Department of Education to forgive nearly $4 billion in loans held by students who attended ITT Technical Institute

Biden Administration cancels nearly $4 billion in ITT Tech student loan debt

Nearly $4 billion in student loans for students who attended ITT Technical Institute will be canceled by the federal government, the U.S. Department of Education announced Tuesday.

Education officials say $3.9 billion in federal student loans held by 208,000 borrowers, including those who have not yet applied for repayment discharge, will be discharged. Borrowers who attended the for-profit college between 2005 and when it closed in 2016 will not have to take any action in order to receive the loan forgiveness.

"It is time for student borrowers to stop shouldering the burden from ITT's years of lies and false promises," U.S. Secretary of Education Miguel Cardona said in a statement. "The evidence shows that for years, ITT's leaders intentionally misled students about the quality of their programs in order to profit off federal student loan programs, with no regard for the hardship this would case."

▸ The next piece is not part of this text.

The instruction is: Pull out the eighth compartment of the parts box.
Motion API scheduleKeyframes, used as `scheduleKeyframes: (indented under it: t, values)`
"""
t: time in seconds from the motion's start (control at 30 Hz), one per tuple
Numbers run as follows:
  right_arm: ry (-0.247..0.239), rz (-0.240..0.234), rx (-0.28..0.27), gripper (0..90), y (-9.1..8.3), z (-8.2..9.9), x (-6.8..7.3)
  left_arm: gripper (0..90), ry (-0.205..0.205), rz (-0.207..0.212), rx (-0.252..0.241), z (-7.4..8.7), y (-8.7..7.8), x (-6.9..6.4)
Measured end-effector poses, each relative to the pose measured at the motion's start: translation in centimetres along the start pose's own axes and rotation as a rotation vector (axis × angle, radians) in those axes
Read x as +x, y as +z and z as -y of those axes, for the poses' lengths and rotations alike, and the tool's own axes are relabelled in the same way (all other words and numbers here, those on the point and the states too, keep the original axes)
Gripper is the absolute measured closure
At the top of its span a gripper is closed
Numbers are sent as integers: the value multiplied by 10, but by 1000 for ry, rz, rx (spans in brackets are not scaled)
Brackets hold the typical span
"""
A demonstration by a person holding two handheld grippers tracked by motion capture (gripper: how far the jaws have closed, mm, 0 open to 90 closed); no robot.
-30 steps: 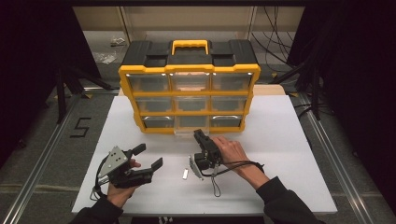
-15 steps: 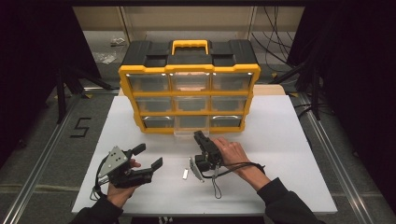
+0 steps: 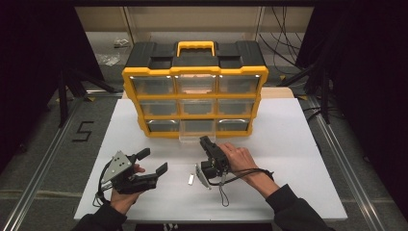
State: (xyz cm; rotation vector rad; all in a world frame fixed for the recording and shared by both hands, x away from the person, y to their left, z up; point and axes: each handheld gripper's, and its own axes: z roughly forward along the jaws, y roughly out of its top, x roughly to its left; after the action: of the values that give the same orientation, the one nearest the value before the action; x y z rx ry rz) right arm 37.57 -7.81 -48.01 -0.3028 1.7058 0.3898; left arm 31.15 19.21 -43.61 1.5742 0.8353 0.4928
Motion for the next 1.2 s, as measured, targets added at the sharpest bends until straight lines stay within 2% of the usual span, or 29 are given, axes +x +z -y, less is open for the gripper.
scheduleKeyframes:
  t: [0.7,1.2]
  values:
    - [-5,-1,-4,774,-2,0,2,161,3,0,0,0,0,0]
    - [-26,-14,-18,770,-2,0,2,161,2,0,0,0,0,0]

This is the campus of ITT Technical Institute in Anaheim, California, Monday, March 15, 2004. Eight officials at ITT Educational Services Inc. sold more than $27 million of stock in the 17 months between the time the technical school operator learned of a California attorney general's investigation into its practices and its first disclosure of the probe to investors last week. Susan Goldman/Bloomberg via Getty Images

The Consumer Financial Protection Bureau sued ITT in 2014, alleging the college pressured students into taking out high-cost private loans even though it knew most students would ultimately default. The SEC charged ITT's parent company with fraud in 2015, and ITT shut down all its campuses in September of 2016, including 14 California campuses, half of which were in the greater Los Angeles area. ITT Tech was found to have engaged in widespread and pervasive misrepresentations about the ability of students to get a job or transfer credits, and lying about the accreditation of their associate's degree in nursing, according to the Department of Education.

Students who attended ITT Tech, but did not graduate, will also get an extension in which they can receive a closed school discharge.

The latest round of student loan forgiveness follows the approval of $1.9 billion in discharges for 130,000 students to date, DOE officials said. 

The Education Department also announced it formally notified DeVry University it would be liable for nearly $24 million in approved borrower defense claims. DeVry, which remains in operation with nine campuses in California, had also been accused by the FTC of deceiving students about their job prospects and earning potential. DeVry has 20 days to appeal the demand from the Department of Education.

The total amount of loan discharges approved under President Biden now totals nearly $32 billion. The loans that have been canceled were mostly those held by borrowers who were defrauded or are permanently disabled.